NEW TESTAMENT CONTEXTUAL COMMENTARY
by Dr. Robert R Seyda
FIRST EPISTLE OF JOHN
CHAPTER FOUR (Lesson XXIV) 02/17/22
4:3 Another spirit refuses to say this about Jesus. That spirit is not from God. It is the spirit of the enemy of the Anointed One. You have heard that the enemy of the Anointed One is coming. Well, he’s already in the world.
Alan E. Brooke (1863-1939) says that the Apostle John transitions to a new section by repeating his last prominent idea. The gift of the Spirit ensures knowledge of God to believers. But since all spiritual activities in John’s Day could not be traced back to the Spirit of God as their source, every spirit could not be accepted as true. Therefore, in the Apostle Paul’s day, he recommended that the Corinthians test every spiritual phenomenon accurately. So John provided the readers with a test by which they could know whether the spirits were of God or not. The surest criterion was the confession of the Incarnation, or rather of the Incarnate Anointed One. Those who saw in Jesus of Nazareth as He appeared on earth in fleshly form the complete revelation of the Father was of God. Those who refused to confess Jesus were not of God.

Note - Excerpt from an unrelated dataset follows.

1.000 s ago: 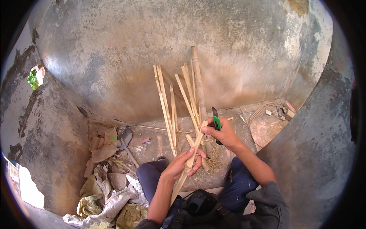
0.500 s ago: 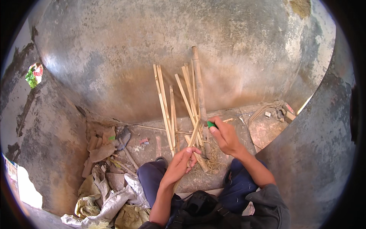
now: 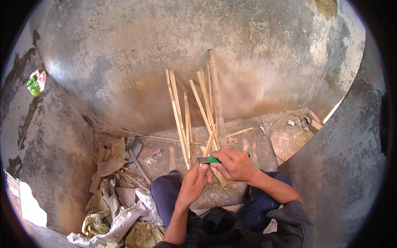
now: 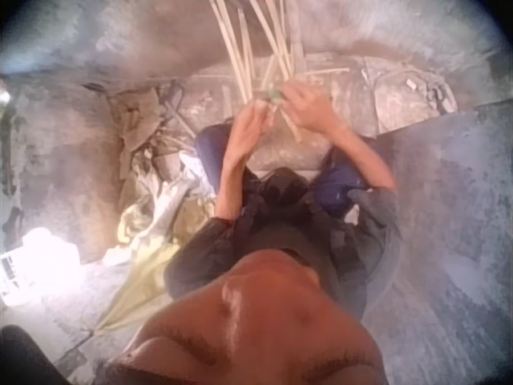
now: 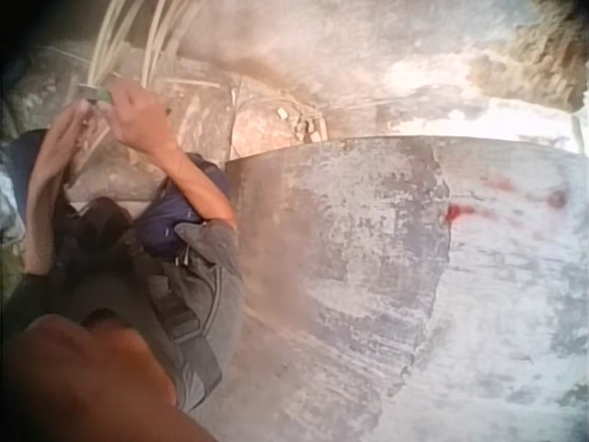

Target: The person trims several bamboo sticks using a small utility knife, shaving off thin strips from the surface of the sticks while sitting on the ground.

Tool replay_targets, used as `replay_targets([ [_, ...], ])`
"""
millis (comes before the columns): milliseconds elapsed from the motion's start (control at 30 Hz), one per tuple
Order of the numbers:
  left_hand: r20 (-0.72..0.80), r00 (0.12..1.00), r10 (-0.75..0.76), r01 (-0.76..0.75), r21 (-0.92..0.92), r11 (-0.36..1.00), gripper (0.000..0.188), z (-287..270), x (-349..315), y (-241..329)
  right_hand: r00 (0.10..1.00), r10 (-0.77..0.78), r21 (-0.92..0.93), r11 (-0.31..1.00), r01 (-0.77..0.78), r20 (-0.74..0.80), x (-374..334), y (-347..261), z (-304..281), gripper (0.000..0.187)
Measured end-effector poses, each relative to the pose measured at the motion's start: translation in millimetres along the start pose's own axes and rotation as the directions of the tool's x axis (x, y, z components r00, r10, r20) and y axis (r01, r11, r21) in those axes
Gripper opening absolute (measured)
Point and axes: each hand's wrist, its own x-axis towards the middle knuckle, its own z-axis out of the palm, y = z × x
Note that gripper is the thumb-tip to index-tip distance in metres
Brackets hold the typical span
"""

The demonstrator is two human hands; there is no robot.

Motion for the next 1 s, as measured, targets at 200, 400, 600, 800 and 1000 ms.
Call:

Such a refusal was the peculiar characteristic of the antichrist, whose coming they were taught to expect, and whose working they could already perceive.
I remember in 2004 when my wife and I went to see the motion picture, “The Passion of the Christ.” As we watched, it was quite easy to pick out those in the theater who were of God and those who were not. Those who saw Jesus on the screen as a man being treated so terribly for no apparent reason looked like they were watching a horror movie, but those who saw Jesus as God’s Son in the flesh had tears in their eyes. That is why when we preach Jesus, whether, in the context of His ministry, passion, death, or resurrection, the listeners must know we are talking about God’s Divine Son, not just some holy person in history.
Rudolf Bultmann (1884-1976) says that the first part of verse three completes the criterion of “testing.” There we see that “every spirit which annuls Jesus’s divine Sonship is not of God,” is contrasted with “every spirit that acknowledges that Jesus the Anointed One has come in the flesh is from God.” “Deny” is used as the antithesis to a proper confession. In any case, “deny” does not differ substantively in meaning from “does not confess,” attested to by most witnesses. The latter, however, was a correction very probably occasioned by verse two. In this sense, the use of “deny” is admittedly exceptional and striking, but the meaning cannot be in doubt: to deny Jesus the Anointed One as having come in the flesh means a person will not acknowledge that He did.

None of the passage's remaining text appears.